_To do:_ Consider the listing below. Extract exactly the lines from the line containing "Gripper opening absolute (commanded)" to the line containing "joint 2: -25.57", both included.

---------- Supplied data ----------

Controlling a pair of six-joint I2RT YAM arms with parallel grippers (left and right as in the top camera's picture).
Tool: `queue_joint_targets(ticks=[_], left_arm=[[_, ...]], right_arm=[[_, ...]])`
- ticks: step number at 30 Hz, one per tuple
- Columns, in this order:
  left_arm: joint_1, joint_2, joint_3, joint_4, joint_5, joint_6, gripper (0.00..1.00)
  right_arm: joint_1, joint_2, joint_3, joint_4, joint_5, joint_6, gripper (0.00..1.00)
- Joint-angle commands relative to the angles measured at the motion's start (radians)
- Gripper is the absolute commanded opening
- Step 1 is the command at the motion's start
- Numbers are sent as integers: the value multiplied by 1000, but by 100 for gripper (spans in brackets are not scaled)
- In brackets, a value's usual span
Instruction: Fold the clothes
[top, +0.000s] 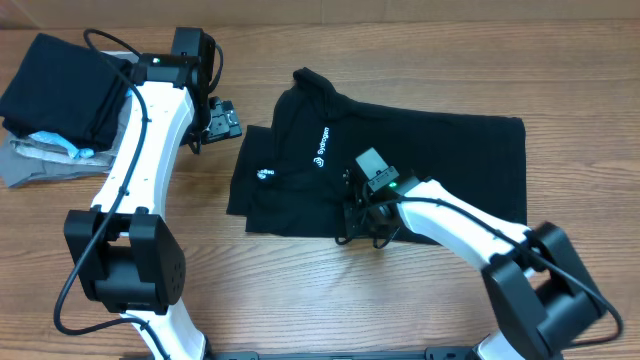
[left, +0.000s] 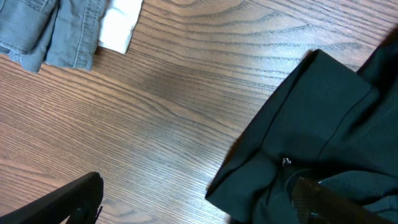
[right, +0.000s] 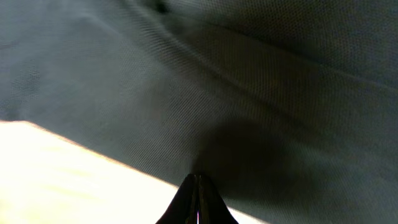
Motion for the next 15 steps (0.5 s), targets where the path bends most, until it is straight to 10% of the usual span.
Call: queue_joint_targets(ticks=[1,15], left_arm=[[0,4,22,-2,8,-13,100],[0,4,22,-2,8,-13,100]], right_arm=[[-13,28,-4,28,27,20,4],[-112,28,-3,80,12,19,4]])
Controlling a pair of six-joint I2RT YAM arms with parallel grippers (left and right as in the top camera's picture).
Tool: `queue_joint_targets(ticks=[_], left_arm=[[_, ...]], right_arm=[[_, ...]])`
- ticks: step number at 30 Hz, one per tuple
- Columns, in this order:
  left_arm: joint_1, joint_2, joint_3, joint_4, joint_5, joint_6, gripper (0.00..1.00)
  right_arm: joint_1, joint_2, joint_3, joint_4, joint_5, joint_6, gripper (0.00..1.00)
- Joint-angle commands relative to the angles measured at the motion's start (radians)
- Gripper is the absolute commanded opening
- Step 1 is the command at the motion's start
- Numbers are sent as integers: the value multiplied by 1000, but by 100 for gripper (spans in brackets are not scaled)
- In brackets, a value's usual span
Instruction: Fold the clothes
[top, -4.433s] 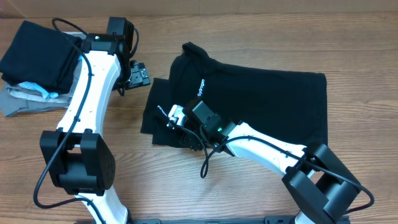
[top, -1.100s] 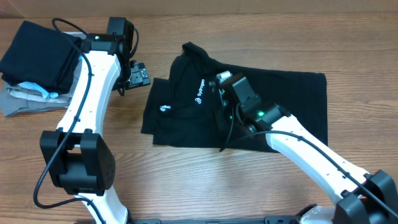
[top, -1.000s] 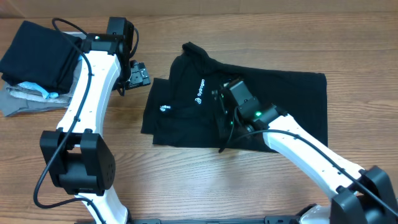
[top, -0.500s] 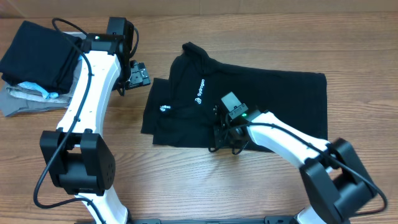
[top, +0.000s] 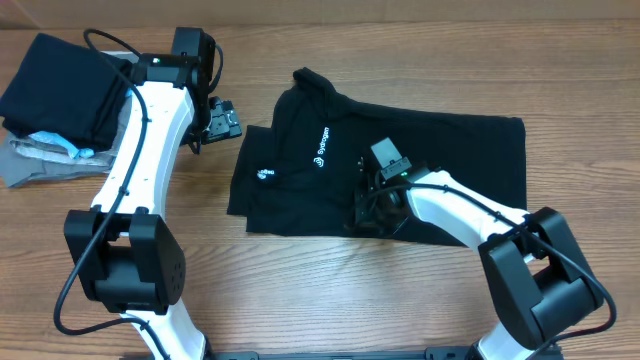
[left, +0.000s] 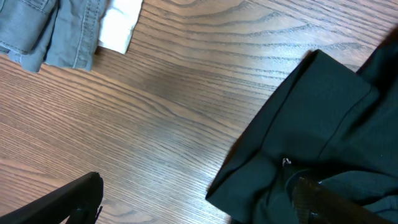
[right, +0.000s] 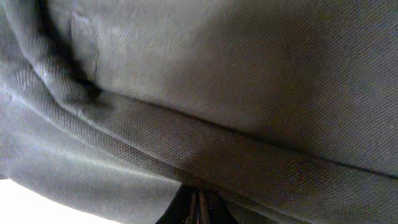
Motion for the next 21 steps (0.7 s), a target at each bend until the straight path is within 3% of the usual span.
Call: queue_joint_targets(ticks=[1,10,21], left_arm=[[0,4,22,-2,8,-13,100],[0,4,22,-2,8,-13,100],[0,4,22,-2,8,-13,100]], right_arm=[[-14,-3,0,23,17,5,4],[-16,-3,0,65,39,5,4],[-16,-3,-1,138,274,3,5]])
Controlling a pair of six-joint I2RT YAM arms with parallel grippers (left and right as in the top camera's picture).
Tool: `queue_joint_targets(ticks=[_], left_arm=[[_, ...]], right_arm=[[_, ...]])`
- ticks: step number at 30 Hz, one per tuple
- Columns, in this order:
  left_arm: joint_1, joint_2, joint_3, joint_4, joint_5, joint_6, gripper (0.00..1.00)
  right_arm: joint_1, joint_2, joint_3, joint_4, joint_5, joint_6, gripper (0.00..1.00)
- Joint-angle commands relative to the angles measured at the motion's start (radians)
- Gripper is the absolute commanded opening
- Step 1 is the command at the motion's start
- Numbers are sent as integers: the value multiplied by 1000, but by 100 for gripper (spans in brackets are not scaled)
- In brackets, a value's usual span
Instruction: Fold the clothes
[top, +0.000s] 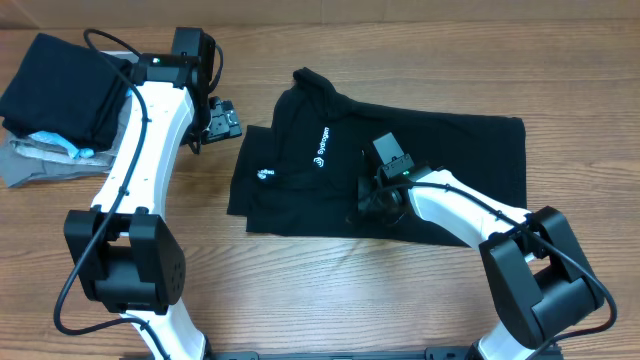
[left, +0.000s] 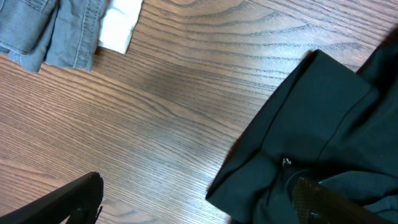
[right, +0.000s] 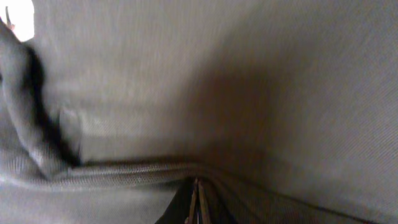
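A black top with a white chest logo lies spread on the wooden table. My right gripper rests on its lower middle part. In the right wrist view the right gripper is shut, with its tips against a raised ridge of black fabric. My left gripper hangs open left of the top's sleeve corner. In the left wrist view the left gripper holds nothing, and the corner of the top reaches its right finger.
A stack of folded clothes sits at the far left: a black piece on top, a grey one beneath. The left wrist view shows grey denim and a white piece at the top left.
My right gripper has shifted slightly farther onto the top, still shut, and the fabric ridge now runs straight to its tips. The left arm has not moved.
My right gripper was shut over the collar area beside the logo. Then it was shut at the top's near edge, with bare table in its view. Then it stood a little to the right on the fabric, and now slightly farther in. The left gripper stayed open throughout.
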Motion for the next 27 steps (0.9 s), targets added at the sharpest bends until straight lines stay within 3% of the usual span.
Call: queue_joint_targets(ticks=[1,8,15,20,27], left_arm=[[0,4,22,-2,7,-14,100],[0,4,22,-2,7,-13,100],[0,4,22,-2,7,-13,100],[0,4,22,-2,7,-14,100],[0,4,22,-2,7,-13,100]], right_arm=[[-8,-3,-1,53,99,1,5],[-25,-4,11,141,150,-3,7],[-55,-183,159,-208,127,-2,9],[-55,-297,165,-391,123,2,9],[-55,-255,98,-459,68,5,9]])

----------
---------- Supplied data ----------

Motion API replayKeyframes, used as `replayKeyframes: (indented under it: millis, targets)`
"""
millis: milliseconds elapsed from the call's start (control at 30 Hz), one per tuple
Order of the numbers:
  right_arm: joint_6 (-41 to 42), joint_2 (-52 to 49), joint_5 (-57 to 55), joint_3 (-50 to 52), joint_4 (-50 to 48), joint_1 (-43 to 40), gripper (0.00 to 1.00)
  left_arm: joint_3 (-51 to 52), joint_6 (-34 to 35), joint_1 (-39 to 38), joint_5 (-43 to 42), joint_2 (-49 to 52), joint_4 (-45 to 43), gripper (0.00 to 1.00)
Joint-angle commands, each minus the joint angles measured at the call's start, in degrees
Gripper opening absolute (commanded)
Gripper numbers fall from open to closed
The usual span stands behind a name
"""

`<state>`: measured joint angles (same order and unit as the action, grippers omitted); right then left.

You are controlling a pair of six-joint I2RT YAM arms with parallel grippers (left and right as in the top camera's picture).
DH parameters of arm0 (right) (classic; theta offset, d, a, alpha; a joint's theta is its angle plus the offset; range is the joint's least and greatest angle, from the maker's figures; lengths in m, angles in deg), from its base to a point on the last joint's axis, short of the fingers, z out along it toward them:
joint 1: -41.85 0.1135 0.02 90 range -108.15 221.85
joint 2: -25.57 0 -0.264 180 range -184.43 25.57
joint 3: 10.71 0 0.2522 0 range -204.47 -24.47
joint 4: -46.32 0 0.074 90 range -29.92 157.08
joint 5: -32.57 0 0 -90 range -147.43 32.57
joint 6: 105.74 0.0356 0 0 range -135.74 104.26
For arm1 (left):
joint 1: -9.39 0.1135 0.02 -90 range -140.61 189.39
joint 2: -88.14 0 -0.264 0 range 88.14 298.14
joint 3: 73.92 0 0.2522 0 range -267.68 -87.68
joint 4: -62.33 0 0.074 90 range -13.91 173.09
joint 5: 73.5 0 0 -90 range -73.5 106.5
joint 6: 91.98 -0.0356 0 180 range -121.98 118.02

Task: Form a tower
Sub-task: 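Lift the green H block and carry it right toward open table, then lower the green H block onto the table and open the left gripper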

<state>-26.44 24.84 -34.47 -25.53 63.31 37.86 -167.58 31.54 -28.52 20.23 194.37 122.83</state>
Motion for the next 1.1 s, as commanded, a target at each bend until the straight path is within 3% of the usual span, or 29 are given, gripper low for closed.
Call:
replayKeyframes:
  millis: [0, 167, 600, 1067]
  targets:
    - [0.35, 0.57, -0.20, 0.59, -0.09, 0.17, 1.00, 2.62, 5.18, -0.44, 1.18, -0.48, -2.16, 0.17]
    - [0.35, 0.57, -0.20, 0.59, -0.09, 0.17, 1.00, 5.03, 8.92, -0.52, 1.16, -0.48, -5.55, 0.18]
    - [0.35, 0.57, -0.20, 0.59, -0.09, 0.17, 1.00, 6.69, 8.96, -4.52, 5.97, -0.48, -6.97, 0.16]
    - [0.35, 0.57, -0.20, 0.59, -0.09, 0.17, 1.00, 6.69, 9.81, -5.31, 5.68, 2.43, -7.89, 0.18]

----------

_Task result:_
Gripper opening absolute (commanded)
Gripper numbers fall from open to closed
The usual span stands behind a name
"""

`<state>`: measured joint angles (same order and unit as the action, grippers omitted); right then left.

You are controlling a pair of six-joint I2RT YAM arms with parallel grippers (left and right as in the top camera's picture).
DH parameters of arm0 (right) (classic; theta offset, d, a, alpha; a joint's theta is its angle plus the offset; range is the joint's least and greatest angle, from the maker's figures; lengths in m, angles in deg), from its base to a point on the last joint's axis, short of the fingers, z out along it toward them:
joint 1: -41.85 0.1135 0.02 90 range -108.15 221.85
joint 2: -25.57 0 -0.264 180 range -184.43 25.57

No more work is needed for this exercise.